Peng Yingyuan, Shi Zhixian, Liang Yuru, Ding Kuiling, Wang Yang
School of Pharmacy, Fudan University, Shanghai, 201203, China.
State Key Laboratory of Organometallic Chemistry, Shanghai Institute of Organic Chemistry, Chinese Academy of Sciences, Shanghai, 200032, China.
Eur J Med Chem. 2022 Jun 5;236:114344. doi: 10.1016/j.ejmech.2022.114344. Epub 2022 Apr 5.
In response to the long-term potential toxicity concerns of tubulin destabilizer, an enzyme-responsive prodrug therapy for triple-negative breast cancer was developed based on the different β-glucuronidase levels between tumor and normal tissues in this study. All the prodrugs synthesized herein showed remarkable stability in phosphate buffer and bovine serum solution, among which 17a was found to be more susceptible to enzymatic cleavage. 17a exhibited excellent selectivity between the in vitro antiproliferative activities against β-glucuronidase-pretreated and -untreated cancer cells (IC (+Enz) = 8.9-15.7 nM, IC (-Enz) > 50 μM), along with favorable liver microsomal metabolic stability and improved aqueous solubility. Furthermore, as a candidate prodrug 17a showed potent antitumor efficacy in MDA-MB-231 xenograft mouse model without causing perceptible injury to organs. Importantly, 17a exhibited superior safety profiles with higher LD value and no perceivable cardiotoxicity, which was a major dose-limiting adverse effect for the parent compound 1. These salient toxicity-reduced effects of 17a would merit further in-depth assessment of this compound for preclinical therapeutic usages.

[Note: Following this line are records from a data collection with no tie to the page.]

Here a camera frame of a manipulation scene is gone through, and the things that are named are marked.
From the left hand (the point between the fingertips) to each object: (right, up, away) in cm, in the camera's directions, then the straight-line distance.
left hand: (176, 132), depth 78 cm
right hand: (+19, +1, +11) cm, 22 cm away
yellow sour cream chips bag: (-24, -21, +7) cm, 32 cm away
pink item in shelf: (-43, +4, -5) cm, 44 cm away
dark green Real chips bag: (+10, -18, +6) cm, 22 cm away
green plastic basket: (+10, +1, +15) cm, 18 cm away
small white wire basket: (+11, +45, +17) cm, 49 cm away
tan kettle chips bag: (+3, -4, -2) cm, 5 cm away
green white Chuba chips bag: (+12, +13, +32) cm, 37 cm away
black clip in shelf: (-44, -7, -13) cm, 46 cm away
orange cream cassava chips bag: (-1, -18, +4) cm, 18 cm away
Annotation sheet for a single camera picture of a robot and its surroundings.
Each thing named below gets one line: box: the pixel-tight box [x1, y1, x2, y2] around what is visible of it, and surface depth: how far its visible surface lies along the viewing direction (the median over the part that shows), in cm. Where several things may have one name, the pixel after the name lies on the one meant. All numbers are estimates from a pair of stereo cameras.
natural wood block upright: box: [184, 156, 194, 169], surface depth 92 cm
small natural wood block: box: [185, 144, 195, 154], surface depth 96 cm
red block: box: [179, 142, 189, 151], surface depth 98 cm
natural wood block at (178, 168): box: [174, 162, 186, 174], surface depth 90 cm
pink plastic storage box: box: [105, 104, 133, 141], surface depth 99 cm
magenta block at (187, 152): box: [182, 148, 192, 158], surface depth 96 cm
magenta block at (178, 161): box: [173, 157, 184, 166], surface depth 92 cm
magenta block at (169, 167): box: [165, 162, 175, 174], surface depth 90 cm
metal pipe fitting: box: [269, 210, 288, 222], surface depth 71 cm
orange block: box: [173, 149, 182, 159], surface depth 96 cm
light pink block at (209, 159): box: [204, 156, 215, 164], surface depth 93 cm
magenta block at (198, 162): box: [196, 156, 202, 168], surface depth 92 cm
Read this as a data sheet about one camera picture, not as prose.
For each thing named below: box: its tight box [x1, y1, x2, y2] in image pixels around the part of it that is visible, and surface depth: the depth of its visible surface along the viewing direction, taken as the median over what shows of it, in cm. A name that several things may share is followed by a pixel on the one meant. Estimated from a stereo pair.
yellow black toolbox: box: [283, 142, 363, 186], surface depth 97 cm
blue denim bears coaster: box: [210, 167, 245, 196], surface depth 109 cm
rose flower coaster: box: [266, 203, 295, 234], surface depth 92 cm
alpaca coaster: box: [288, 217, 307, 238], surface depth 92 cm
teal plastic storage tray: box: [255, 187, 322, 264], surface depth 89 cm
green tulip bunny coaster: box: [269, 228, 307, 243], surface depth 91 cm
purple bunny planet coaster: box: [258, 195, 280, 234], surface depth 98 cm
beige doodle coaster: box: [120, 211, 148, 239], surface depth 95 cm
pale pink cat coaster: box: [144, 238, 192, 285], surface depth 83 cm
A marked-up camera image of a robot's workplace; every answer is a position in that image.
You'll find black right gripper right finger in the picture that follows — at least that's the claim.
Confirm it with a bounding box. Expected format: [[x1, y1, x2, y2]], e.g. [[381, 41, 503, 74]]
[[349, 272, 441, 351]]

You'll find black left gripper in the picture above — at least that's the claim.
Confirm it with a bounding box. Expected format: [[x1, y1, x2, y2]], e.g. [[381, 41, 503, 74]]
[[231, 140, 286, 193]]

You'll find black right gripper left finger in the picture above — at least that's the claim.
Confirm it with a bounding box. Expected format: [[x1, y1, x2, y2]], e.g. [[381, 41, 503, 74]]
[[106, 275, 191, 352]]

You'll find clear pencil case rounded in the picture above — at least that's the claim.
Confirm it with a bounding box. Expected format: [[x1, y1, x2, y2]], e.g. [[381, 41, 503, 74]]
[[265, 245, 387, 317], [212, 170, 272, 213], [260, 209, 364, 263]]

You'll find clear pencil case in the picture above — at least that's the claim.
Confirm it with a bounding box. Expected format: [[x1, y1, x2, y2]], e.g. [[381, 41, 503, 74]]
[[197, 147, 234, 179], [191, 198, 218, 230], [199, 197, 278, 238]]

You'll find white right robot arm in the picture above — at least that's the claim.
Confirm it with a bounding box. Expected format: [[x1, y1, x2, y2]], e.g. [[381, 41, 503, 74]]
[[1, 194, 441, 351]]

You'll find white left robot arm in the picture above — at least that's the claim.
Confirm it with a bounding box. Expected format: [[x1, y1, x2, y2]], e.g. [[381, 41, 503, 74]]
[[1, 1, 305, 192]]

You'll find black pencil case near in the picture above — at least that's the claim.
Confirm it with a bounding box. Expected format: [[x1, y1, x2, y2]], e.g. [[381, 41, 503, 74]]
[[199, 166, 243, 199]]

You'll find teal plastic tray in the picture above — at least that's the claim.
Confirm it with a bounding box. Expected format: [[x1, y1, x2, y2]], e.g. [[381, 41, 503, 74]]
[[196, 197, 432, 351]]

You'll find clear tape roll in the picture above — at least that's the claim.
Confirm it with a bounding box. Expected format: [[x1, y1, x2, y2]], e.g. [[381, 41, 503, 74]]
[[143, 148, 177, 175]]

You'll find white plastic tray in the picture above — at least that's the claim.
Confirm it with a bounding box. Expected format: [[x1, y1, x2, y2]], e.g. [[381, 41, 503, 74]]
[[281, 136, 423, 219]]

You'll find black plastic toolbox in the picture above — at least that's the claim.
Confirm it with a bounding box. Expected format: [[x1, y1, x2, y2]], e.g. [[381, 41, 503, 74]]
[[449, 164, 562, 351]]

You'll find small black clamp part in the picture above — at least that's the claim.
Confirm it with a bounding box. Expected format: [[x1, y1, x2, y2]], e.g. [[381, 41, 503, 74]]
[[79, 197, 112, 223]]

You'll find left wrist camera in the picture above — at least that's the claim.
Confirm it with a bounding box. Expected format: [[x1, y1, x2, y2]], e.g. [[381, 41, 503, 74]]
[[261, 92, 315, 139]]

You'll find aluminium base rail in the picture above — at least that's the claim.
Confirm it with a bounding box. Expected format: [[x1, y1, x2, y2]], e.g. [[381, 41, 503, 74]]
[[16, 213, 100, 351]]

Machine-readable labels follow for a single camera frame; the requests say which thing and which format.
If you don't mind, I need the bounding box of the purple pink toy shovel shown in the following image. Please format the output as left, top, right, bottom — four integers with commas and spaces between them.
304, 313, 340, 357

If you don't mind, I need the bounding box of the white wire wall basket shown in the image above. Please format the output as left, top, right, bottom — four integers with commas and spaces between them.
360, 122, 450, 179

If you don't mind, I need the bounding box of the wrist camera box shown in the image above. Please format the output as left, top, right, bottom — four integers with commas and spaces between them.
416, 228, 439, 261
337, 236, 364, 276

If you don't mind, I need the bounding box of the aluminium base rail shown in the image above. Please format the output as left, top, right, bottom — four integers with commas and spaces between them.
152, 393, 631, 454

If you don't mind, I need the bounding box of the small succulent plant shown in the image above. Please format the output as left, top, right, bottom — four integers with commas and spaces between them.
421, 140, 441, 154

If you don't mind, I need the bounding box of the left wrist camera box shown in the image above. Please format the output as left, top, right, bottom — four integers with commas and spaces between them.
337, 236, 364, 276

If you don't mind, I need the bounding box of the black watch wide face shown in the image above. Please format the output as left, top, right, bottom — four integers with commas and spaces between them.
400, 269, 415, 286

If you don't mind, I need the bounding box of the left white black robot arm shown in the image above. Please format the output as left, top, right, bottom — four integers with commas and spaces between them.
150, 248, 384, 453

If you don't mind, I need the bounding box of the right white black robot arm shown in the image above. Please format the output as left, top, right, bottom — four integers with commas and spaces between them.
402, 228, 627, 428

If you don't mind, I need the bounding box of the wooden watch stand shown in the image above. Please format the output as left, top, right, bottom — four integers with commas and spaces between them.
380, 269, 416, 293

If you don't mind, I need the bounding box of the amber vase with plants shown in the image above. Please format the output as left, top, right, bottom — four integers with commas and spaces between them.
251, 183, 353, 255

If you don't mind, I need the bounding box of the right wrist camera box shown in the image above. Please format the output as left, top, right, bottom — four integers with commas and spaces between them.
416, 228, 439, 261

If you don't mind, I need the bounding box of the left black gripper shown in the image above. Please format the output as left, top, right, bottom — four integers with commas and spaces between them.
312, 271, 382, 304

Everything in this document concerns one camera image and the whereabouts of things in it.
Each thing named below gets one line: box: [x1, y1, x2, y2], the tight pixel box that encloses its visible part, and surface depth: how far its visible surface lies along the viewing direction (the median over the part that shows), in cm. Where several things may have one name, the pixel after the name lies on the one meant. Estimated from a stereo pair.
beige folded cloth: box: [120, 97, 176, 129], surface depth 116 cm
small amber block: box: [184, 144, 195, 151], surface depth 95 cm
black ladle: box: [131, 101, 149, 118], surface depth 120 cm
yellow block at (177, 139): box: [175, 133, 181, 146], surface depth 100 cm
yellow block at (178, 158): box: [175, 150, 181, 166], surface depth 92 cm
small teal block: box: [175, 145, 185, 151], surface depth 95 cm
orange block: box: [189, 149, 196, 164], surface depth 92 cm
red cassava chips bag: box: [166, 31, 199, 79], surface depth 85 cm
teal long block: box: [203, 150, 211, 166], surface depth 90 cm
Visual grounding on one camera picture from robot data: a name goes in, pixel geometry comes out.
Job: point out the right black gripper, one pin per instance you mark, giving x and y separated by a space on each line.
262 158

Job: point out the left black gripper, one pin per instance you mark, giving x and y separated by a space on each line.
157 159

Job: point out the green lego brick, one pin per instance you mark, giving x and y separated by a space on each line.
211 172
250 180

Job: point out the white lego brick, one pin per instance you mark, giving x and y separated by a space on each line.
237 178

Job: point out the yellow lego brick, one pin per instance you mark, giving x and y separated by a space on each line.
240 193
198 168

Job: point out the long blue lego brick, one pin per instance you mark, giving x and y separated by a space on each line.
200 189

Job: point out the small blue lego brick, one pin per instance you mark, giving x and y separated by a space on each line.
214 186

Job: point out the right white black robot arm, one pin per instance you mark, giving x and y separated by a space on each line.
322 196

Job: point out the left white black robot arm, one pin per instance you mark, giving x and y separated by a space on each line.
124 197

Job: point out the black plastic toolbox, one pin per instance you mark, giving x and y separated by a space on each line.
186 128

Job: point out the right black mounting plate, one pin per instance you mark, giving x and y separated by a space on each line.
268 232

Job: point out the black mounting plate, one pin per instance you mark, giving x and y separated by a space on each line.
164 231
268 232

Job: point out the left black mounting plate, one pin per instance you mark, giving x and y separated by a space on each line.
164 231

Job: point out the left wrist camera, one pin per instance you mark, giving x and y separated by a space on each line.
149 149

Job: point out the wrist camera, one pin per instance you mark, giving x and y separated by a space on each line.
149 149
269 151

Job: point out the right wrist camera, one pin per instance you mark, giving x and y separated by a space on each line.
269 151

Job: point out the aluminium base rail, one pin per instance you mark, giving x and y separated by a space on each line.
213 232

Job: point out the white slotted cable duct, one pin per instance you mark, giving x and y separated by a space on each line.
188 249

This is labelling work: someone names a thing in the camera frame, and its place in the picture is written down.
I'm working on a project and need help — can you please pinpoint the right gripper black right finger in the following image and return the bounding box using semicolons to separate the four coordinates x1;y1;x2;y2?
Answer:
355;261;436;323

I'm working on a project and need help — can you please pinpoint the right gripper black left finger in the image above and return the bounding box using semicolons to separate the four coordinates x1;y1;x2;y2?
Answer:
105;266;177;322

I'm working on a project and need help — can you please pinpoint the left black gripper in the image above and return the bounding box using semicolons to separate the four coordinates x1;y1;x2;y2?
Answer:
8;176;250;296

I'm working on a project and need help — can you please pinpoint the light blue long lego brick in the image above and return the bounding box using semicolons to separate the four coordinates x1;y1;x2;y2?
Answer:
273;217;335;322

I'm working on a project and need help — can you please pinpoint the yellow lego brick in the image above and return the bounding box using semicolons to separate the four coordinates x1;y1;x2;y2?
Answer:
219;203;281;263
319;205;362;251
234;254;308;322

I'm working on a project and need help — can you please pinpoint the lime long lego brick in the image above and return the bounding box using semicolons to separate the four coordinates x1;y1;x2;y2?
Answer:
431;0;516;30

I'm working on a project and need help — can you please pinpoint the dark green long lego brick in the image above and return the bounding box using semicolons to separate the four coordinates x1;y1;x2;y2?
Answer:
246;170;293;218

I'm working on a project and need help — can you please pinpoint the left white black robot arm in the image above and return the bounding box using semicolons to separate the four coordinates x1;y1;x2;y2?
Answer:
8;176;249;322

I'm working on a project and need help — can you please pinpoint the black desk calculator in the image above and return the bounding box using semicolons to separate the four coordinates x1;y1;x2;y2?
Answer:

鉴于微管蛋白稳定剂存在长期潜在毒性问题,本研究基于肿瘤组织与正常组织中β-葡萄糖醛酸酶水平的差异,开发了一种用于三阴性乳腺癌的酶响应前药疗法。本文合成的所有前药在磷酸盐缓冲液和牛血清溶液中均表现出显著的稳定性,其中17a被发现更易受酶切作用影响。17a在对β-葡萄糖醛酸酶预处理和未处理的癌细胞的体外抗增殖活性之间表现出优异的选择性(IC(+Enz)=8.9 - 15.7 nM,IC(-Enz)>50 μM),同时具有良好的肝微粒体代谢稳定性和改善的水溶性。此外,作为候选前药,17a在MDA-MB-231异种移植小鼠模型中显示出强大的抗肿瘤功效,且未对器官造成明显损伤。重要的是,17a表现出卓越的安全性,具有更高的半数致死量值且无明显心脏毒性,而心脏毒性是母体化合物1的主要剂量限制性不良反应。17a这些显著的毒性降低作用值得对该化合物进行进一步深入的临床前治疗用途评估。